Когда я впервые увидела, как в переулке, прямо на заборе, этот человек развесил огромные цельные шкуры животных, то очень расстроилась и даже заплакала. На заборе висел бывший медведь, зебра, верблюд и множество овец. Зрелище меня поразило: ведь еще недавно всех этих животных я видела живыми, в московском зоопарке!

Но не прошло и недели, как я привыкла ходить мимо шкур убиенных зверей. Каждый раз, возвращаясь с Моссадык, я с интересом разглядывала новые поступления на заборе.

А в те три январских дня 80‑го, пока надо мной еще висела угроза отправки в заснеженную Москву, я потребовала, чтобы именно здесь мне купили модную «афганку».. Эта пушистая прелесть как раз только появилась на заборе среди новинок. В Москве я видела такую только однажды – на актрисе Елене Прокловой, которая казалась мне воплощением красивой жизни. А саму Проклову живьем мне показала подружка Катька. Было это в фойе Вахтанговского, когда Катькин папа взял нас на генеральный прогон «Принцессы Турандот».

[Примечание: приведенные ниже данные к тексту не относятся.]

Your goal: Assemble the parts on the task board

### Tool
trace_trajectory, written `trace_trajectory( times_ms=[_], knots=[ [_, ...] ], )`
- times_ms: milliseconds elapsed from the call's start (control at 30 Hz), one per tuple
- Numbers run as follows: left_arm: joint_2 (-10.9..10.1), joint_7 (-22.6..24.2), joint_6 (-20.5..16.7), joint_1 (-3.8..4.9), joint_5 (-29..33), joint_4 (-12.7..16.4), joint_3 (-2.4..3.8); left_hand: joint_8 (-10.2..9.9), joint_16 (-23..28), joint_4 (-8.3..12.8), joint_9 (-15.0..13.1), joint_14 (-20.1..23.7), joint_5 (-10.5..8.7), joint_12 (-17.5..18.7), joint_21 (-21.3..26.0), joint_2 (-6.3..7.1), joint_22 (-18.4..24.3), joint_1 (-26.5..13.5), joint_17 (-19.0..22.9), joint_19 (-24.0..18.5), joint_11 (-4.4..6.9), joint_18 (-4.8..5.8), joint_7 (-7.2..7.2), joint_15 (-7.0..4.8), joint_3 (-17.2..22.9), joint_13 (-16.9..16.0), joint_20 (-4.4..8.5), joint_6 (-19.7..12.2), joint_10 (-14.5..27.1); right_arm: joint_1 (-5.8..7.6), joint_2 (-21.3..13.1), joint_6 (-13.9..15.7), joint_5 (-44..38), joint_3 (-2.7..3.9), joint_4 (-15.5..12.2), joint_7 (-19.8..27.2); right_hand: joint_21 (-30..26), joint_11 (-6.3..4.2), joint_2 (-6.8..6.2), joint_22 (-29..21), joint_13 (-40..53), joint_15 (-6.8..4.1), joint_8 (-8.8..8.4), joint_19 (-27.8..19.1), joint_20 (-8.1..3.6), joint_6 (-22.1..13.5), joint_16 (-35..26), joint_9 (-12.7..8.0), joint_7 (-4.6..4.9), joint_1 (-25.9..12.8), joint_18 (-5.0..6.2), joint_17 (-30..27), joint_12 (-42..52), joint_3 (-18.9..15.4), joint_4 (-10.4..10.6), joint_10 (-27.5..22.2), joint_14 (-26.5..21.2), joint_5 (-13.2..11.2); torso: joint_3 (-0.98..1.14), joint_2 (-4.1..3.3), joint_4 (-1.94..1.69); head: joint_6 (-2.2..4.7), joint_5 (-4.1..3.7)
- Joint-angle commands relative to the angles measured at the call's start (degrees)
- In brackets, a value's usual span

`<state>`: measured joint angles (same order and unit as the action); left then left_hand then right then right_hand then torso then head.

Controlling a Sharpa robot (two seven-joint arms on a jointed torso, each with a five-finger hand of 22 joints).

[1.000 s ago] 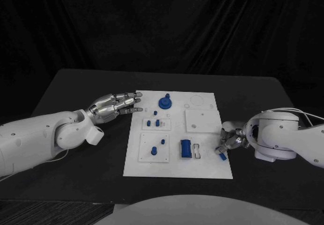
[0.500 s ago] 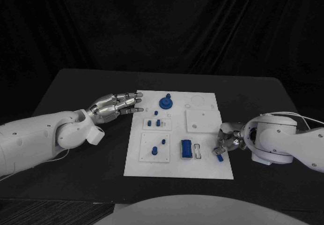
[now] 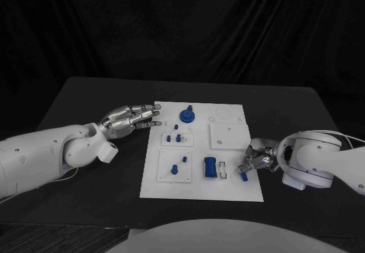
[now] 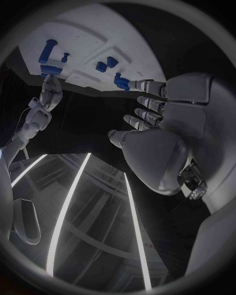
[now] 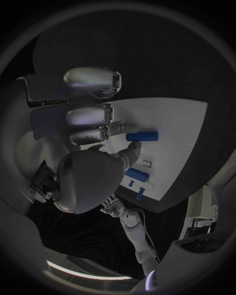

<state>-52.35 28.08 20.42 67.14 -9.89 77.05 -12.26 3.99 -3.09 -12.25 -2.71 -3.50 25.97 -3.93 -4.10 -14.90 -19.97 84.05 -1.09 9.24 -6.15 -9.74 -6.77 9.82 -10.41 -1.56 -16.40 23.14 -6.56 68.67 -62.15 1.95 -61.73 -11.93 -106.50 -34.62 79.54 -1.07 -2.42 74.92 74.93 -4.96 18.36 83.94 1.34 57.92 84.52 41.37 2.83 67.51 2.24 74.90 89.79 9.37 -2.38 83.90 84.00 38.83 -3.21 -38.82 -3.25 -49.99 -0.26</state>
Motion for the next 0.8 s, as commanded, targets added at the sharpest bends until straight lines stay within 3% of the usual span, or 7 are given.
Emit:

Торговец шкурами не говорил по‑английски, но мы каждый раз перекидывались парой приветственных слов на универсальной смеси языков.

В этот раз, прежде чем мама успела меня одернуть, я на ходу извлекла свою обновку из пакета и развернула перед торговцем. Мне хотелось поделиться своим счастьем.

– Look, what a pretty dress! («Смотри, какое хорошенькое платье!» – англ), – похвасталась я ему.

– Good! («Хорошо!» – англ), – торговец выставил вверх большой палец, а потом почему‑то сложил ладони домиком и положил на них голову, будто спит.

– Наверное, говорит, что устал и ему не до моего платья, – поделилась я с мамой своим предположением.

– От тебя устанешь! – согласилась мама.

Папа был уже дома.

– Ну как успехи? – осведомился он.

Я торжествующе извлекла нашу покупку.

– Класс, да?

Папа подозрительно замолчал.

Потом взял мое платье в руки, повертел его и изучил этикетку.

Мама почуяла неладное:

– Недорого же! – сказала она на всякий случай.

– Недорого, – согласился папа, – но это ночная рубашка.

Повисла пауза. Мне стало понятно, почему кассирша в «Куроше» пожелала мне спокойной ночи, а торговец шкурами изобразил, что ложится спать.